## YOUR INSTRUCTIONS
The lines below that include the word "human" are to be reported.

···

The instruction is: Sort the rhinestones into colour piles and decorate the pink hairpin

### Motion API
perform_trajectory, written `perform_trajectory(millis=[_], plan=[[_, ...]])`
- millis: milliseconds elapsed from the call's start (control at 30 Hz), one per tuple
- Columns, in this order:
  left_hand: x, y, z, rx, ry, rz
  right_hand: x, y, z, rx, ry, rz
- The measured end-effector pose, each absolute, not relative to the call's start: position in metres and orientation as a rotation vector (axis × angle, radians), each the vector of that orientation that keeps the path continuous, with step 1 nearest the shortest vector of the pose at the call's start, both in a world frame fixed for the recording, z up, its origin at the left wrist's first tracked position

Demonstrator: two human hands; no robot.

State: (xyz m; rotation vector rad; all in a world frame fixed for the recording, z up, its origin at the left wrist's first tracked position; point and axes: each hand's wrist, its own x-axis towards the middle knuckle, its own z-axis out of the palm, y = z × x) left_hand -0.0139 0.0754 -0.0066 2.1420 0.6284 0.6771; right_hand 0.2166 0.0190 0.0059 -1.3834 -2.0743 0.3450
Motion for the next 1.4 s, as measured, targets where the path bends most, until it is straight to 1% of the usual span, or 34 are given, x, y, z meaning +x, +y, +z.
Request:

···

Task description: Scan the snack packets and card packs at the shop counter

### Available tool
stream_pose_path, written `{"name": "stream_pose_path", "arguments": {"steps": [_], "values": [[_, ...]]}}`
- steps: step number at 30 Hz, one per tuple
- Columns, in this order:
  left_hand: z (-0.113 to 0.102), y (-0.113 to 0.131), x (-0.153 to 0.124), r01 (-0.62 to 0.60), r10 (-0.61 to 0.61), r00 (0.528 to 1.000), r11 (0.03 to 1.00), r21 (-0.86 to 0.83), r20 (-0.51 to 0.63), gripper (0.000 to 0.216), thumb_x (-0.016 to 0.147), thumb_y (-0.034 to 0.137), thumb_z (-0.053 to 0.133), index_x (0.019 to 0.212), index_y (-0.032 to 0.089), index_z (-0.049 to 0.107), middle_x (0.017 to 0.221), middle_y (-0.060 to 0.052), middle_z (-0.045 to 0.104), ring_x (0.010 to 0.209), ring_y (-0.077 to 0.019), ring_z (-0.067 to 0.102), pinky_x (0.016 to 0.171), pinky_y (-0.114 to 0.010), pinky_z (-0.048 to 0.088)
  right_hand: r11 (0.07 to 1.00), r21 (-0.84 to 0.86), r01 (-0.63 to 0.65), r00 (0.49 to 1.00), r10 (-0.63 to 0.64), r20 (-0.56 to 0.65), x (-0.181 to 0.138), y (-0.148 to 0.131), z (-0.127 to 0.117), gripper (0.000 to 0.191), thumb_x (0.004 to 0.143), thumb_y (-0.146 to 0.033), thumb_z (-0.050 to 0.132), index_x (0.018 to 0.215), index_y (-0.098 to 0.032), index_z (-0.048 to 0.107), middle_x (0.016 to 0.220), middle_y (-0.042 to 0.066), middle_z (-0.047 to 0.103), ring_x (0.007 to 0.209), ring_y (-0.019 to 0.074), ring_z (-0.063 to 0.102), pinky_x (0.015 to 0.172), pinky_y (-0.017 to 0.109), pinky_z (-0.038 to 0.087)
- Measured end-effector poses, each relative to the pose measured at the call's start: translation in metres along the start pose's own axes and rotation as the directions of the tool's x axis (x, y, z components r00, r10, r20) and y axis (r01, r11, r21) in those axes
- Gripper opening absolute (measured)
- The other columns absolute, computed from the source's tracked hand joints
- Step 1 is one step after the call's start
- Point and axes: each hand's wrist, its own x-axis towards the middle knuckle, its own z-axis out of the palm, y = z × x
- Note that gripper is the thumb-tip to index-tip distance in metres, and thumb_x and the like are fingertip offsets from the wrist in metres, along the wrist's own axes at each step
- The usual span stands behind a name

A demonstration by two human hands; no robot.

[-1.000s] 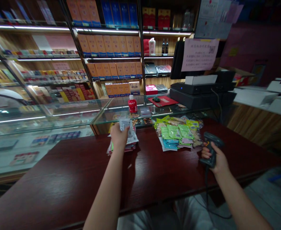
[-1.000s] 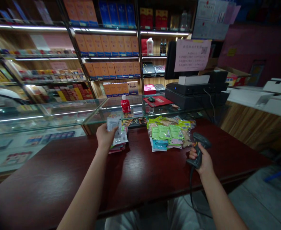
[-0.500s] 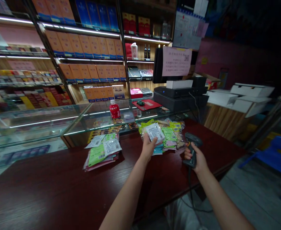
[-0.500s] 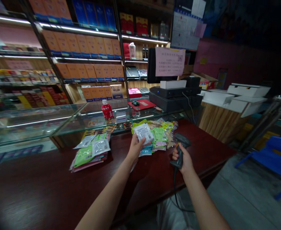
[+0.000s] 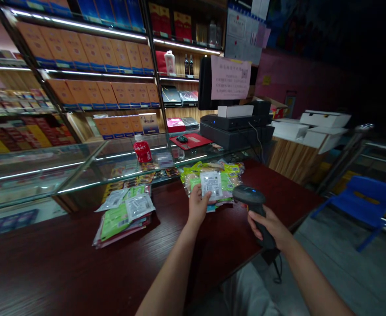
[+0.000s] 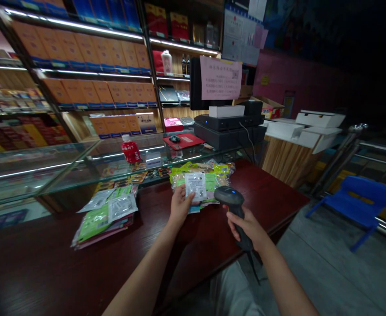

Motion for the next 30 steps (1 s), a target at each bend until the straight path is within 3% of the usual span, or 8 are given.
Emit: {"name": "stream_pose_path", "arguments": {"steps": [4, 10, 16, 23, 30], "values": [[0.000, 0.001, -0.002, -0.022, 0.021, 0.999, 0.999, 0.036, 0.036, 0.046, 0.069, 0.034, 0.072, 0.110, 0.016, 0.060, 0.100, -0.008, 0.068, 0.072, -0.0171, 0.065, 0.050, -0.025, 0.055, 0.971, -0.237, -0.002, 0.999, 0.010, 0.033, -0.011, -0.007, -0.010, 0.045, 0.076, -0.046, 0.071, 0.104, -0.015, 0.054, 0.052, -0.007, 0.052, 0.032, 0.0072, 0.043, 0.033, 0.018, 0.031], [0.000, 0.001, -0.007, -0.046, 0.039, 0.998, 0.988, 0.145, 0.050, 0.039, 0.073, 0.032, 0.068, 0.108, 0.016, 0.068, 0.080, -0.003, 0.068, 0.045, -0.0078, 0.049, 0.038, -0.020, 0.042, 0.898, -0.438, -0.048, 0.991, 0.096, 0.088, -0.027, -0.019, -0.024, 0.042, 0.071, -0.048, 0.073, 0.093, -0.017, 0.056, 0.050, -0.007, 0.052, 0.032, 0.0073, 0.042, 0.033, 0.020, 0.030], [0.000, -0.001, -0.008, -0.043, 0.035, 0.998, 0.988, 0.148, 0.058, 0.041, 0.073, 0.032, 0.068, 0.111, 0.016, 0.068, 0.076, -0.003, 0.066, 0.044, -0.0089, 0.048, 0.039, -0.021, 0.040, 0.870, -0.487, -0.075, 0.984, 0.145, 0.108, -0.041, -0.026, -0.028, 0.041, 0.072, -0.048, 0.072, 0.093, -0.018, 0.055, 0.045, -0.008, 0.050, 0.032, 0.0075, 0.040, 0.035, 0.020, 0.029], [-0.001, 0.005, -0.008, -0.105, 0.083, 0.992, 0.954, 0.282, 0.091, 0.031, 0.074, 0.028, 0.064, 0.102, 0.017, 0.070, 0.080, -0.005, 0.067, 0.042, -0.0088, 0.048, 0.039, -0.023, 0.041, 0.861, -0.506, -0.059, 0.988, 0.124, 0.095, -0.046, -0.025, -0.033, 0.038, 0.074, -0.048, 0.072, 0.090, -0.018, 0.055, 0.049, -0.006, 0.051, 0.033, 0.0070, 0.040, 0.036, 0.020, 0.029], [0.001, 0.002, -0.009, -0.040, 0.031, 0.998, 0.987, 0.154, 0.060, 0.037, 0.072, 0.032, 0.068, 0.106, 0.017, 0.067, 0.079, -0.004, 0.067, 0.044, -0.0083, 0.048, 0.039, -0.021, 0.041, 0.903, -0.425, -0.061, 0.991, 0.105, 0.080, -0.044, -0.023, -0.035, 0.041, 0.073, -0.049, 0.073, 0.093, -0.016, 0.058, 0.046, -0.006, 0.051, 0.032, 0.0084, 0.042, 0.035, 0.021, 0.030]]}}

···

## SOLUTION TO THIS PROBLEM
Demonstrator: two human hands; no robot.
A demonstration by two human hands; no robot.

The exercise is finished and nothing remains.